Comme une entreprise, la France doit se différencier et jouer la carte du « nation branding » pour valoriser sa marque. Cela passe notamment par la création d’un environnement favorable aux affaires et d’un certain marketing juridique et fiscal.

Il est vrai que le taux d’impôt sur les sociétés en France est le 3ème  plus élevé du monde[5], après le Japon et les Etats-Unis mais les autres facteurs qui contribuent au total effectif de l’imposition sont souvent négligés par les classements internationaux et notamment les règles d’assiette plus favorables en France, les crédits d’impôts, le niveau de TVA maintenu à 19,6%, dans la moyenne[6].

En outre, certains investisseurs considèrent le coût du travail et le manque de flexibilité de l’environnement d’affaires comme les principaux handicaps qui pèsent sur l’attractivité. Pourtant, cette absence de flexibilité nous a préservés, certes pendant un temps, d’une augmentation rapide du chômage lors de l’arrivée de la crise en 2008. Le souvenir est encore vivace d’une entreprise étrangère implantée en France qui en a profité pour prendre des parts de marché au moment le plus fort de la crise, grâce à cette main d’œuvre stabilisée, quand d’autres entreprises à l’étranger dégraissaient leurs effectifs et leurs activités.

Ces chiffres et données doivent donc être approfondis et comparés avec les pratiques des autres pays pour comprendre ces places que nous perdons en termes de compétitivité, au niveau mondial et européen. Ne pas considérer ce ralentissement comme une fatalité semble être le message clé de ces analyses. Les études citées montrent que les atouts de la France ne demandent qu’à être mis en valeur, aussi bien à l’égard des investisseurs étrangers que de nous-mêmes.
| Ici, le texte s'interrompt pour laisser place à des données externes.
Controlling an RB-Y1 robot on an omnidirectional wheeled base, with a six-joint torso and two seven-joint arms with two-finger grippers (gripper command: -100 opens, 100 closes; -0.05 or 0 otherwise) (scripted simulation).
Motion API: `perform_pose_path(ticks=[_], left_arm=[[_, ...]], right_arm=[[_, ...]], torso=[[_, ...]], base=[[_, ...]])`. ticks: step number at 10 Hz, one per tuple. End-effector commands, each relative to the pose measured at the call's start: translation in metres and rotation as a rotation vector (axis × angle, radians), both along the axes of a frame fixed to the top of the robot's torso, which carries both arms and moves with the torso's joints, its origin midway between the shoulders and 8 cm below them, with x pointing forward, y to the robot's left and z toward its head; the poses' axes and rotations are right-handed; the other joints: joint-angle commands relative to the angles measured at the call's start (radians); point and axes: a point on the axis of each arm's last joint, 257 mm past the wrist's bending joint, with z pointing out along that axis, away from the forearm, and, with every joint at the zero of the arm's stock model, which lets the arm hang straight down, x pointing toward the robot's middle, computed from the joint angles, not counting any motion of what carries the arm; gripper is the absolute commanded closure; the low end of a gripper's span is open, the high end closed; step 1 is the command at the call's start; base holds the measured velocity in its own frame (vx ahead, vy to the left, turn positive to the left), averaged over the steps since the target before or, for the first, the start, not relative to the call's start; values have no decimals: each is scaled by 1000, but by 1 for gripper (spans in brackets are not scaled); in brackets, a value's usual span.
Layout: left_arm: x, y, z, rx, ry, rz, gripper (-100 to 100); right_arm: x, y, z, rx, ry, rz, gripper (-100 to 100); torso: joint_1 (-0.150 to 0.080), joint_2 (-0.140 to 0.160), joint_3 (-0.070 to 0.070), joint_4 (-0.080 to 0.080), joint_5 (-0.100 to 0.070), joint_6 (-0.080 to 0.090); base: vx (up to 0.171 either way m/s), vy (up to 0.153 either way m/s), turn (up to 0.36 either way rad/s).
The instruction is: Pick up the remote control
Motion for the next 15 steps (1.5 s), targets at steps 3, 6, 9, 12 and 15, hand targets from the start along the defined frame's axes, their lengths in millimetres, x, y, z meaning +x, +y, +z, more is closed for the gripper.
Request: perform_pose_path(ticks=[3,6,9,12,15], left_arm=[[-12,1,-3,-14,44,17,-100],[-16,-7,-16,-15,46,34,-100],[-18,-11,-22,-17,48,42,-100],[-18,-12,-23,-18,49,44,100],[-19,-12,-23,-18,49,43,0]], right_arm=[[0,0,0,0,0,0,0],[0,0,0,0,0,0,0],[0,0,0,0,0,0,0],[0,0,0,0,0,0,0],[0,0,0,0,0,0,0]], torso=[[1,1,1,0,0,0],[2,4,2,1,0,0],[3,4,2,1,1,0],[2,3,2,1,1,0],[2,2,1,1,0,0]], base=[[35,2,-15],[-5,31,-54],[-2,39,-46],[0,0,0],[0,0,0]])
Cécile Dekeuwer (c.dekeuwer@thelegalbloginfrance.com)


[3] Selon l’enquête GlobeScan, 57% des français se refusent à croire aux vertus de l’économie de marché, contre 29% des Américains, 28% des Allemands, 26% des Britanniques et… 18% des Chinois. Ce que confirme une enquête de l’IFOP : plus de quatre Français sur cinq (82%) associent d’abord la mondialisation à la dégradation de la situation de l’emploi en France.

[4] BRIC = Brésil, Russie, Inde et Chine

[5] Memento F. Lefebvre :

Taux de l’impôt sur les sociétés en France: Taux de droit commun : 33 1/3 %.
Taux réduit à 15 % dans la limite de 38 120 € de bénéfices pour les PME.
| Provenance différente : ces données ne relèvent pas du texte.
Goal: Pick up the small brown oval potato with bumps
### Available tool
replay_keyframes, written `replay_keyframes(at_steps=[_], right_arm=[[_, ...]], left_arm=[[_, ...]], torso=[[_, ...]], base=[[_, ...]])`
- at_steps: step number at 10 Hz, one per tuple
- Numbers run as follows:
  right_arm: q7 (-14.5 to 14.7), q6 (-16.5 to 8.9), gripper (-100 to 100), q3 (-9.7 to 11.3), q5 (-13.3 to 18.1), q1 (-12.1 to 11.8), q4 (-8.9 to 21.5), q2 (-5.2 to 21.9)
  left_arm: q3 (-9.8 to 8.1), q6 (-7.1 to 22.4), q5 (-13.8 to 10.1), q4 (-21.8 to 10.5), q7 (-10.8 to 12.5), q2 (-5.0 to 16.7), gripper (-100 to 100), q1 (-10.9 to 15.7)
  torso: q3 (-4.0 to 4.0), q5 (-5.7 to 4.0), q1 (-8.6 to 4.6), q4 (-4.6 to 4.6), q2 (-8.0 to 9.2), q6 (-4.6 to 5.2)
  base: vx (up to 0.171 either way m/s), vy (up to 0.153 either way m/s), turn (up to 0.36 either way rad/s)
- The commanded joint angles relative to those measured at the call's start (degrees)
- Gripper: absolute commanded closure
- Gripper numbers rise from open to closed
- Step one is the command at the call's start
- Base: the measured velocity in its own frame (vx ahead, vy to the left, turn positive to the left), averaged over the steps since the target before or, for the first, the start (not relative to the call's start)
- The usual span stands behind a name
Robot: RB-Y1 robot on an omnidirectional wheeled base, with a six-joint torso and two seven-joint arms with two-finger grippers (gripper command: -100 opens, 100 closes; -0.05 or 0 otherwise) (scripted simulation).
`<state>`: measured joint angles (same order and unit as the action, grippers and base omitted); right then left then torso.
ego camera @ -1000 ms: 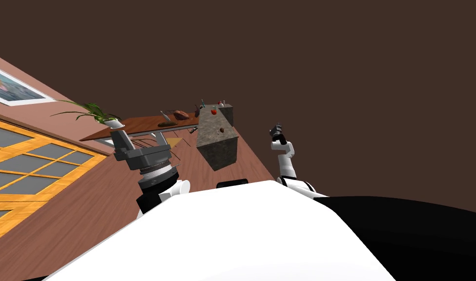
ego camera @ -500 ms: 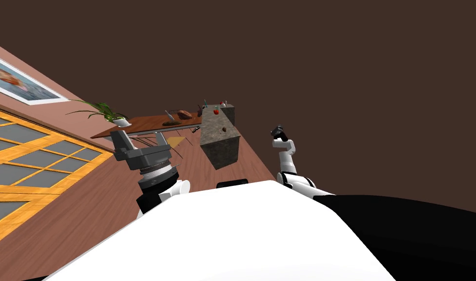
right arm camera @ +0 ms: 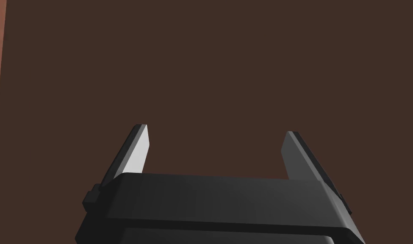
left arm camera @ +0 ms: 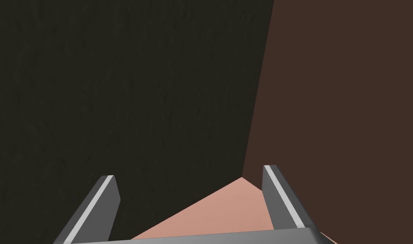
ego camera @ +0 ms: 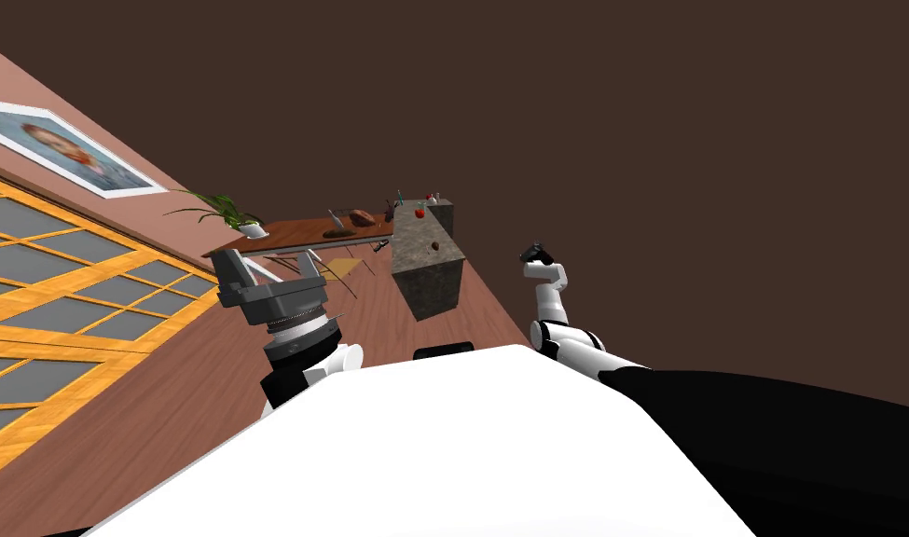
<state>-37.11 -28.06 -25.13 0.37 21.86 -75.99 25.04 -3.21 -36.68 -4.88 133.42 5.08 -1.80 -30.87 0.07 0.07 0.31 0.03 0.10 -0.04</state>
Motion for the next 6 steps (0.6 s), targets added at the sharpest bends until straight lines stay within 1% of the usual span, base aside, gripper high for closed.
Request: replay_keyframes(at_steps=[1, 2, 3, 4, 5, 6], right_arm=[[-1.01, -2.26, -100, -0.56, -0.18, 1.21, 2.86, 0.62], [-2.81, -4.14, -100, -1.71, -0.75, 3.34, 5.28, 2.03], [-2.81, -5.46, -100, -1.71, -0.75, 3.34, 7.40, 2.03], [-2.81, -5.74, -100, -1.71, -0.75, 3.34, 7.40, 2.03], [-4.56, -7.90, -100, -2.81, -1.34, 5.36, 10.72, 3.46], [-4.56, -9.14, -100, -2.81, -1.34, 5.36, 11.37, 3.46]], left_arm=[[0.00, 0.00, 0.00, 0.00, 0.00, 0.00, 0, 0.00], [0.00, 0.00, 0.00, 0.00, 0.00, 0.00, 0, 0.00], [0.00, 0.00, 0.00, 0.00, 0.00, 0.00, 0, 0.00], [0.00, 0.00, 0.00, 0.00, 0.00, 0.00, 0, -0.01], [-0.01, 0.00, 0.00, 0.00, 0.00, 0.00, 0, -0.01], [0.00, 0.00, 0.00, 0.00, 0.00, 0.00, 0, 0.00]], torso=[[0.00, 0.00, 0.00, 0.00, 0.00, 0.00], [0.00, 0.00, -0.01, 0.00, 0.00, 0.03], [0.01, 0.01, 0.04, 0.00, 0.02, 0.00], [0.00, 0.01, 0.05, -0.01, 0.00, 0.04], [-0.03, -0.01, -0.06, -0.01, -0.05, 0.06], [-0.03, 0.00, 0.01, -0.01, -0.04, 0.00]], base=[[-0.037, 0.064, 0.090], [-0.044, 0.077, 0.177], [-0.030, 0.081, 0.064], [-0.004, 0.049, -0.031], [-0.022, 0.071, 0.141], [-0.013, 0.079, 0.115]])
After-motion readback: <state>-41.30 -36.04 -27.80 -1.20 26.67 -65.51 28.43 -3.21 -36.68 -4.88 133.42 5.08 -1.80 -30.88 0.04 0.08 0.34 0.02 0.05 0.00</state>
Taux réduits sur les plus-values à long terme
– 19 % (titres de sociétés à prépondérance immobilière cotées) ou 0 % (autres titres de participation)
– 15 % (propriété industrielle, capital-risque)

Contributions additionnelles: Contribution sociale de 3,3 %  sur la part de l’IS qui excède 763 000 €.
Contribution exceptionnelle de 5 % sur l’IS dû au titre des exercices clos à partir du 31 décembre 2011 et jusqu’au 30 décembre 2013 par les entreprises dont le chiffre d’affaires excède250 M €.